— Work to be completed —
Could you copy out every line of the data where the word "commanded" occurs?

— Data below —
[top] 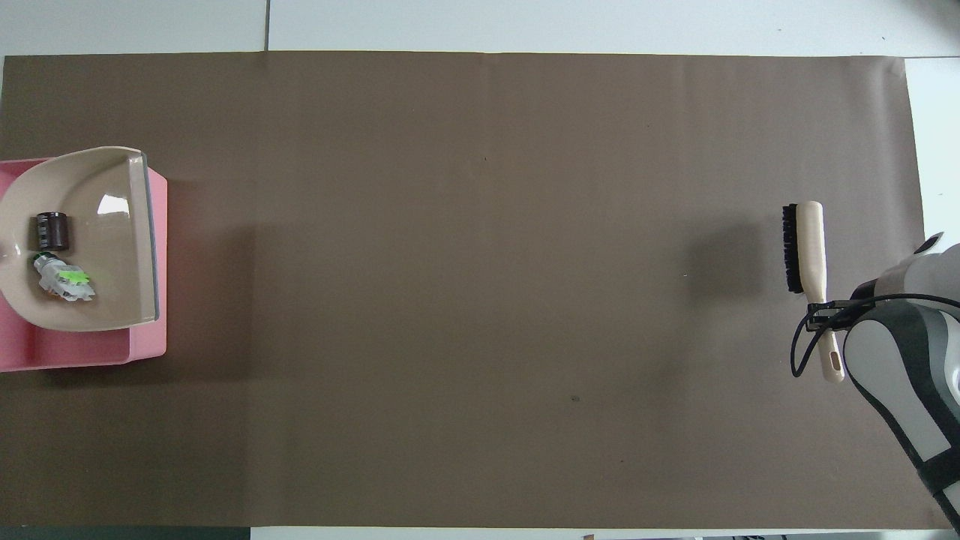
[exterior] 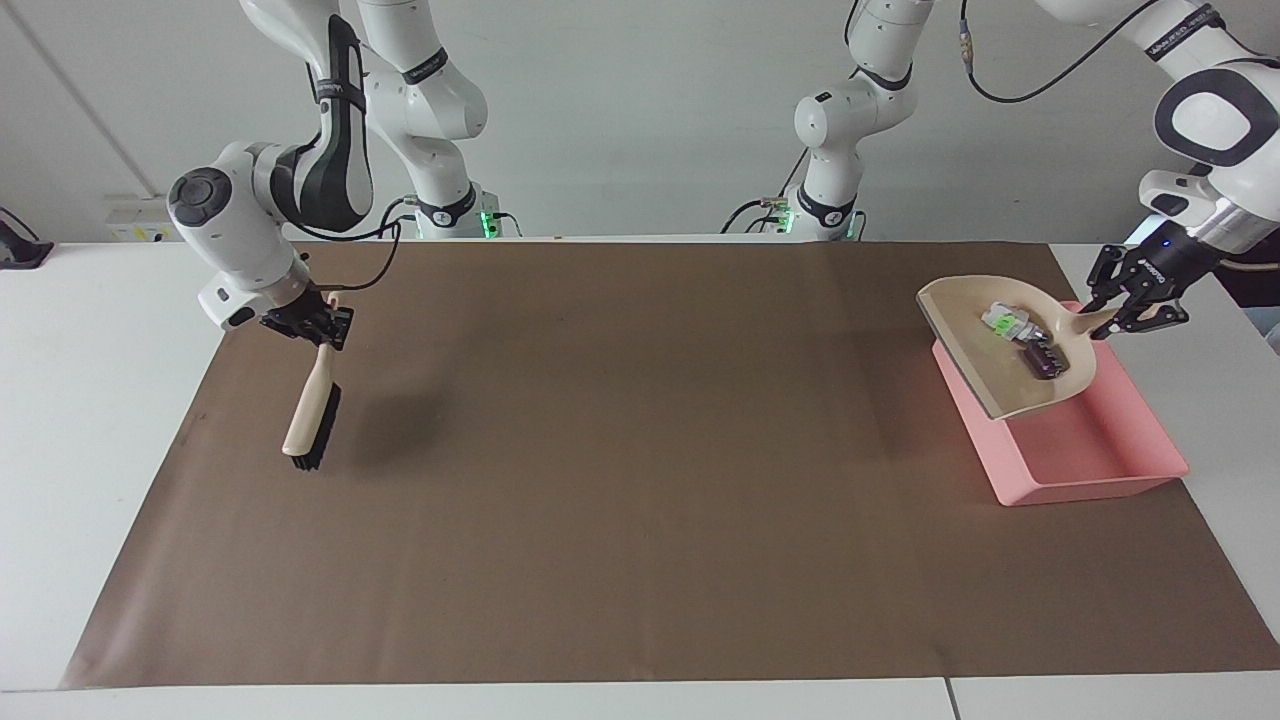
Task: Clean e-waste and dump in bin
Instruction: 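Tip the dustpan over the pink bin with the left gripper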
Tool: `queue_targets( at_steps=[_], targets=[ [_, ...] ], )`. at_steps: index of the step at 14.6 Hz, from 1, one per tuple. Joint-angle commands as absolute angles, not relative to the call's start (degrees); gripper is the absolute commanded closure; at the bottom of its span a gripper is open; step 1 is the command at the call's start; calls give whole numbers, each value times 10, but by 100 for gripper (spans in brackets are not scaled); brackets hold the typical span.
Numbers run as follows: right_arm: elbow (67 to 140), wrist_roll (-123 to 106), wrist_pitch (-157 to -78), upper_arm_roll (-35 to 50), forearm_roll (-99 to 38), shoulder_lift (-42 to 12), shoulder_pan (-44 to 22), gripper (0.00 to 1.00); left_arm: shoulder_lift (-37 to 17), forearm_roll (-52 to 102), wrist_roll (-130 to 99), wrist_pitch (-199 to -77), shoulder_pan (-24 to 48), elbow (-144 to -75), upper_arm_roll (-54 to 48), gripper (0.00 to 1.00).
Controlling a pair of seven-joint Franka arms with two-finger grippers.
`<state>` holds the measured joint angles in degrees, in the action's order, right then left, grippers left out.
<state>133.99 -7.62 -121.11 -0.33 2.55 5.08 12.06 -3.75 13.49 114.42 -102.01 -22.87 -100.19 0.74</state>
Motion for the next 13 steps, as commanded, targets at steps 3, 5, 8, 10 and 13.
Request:
queue_targets(
  at_steps=[3,5,8,10,13],
  targets=[
    [1353,-92,-1226,8,26,54,128,100,-112,105,1235,-961,-247,-863,55,100],
    [1356,-98,-1227,8,25,53,128,100,-129,37,1253,-968,-247,-839,59,100],
    [1361,-98,-1230,8,13,53,127,99,-137,-57,1248,-1012,-240,-838,61,100],
    [1369,-111,-1241,8,1,52,127,98,-137,-128,1219,-1040,-218,-845,61,100],
    [1375,-123,-1244,8,0,53,132,98,-133,-195,1166,-1043,-182,-866,61,100]
  ],
)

— Completed task —
Tool: `queue_targets( at_steps=[_], targets=[ [_, ...] ], )`. at_steps: index of the step at 14.6 Hz, from 1, one per tuple. Joint-angle commands as absolute angles, not relative to the call's start (degrees); gripper is the absolute commanded closure; at the bottom of its span a gripper is open; step 1 is the command at the call's start; calls give whole numbers, each value times 10, but by 100 for gripper (spans in brackets are not scaled); brackets hold the typical span.
Motion for the next 13 steps, as commanded, targets at steps 3, 5, 8, 10 and 13.

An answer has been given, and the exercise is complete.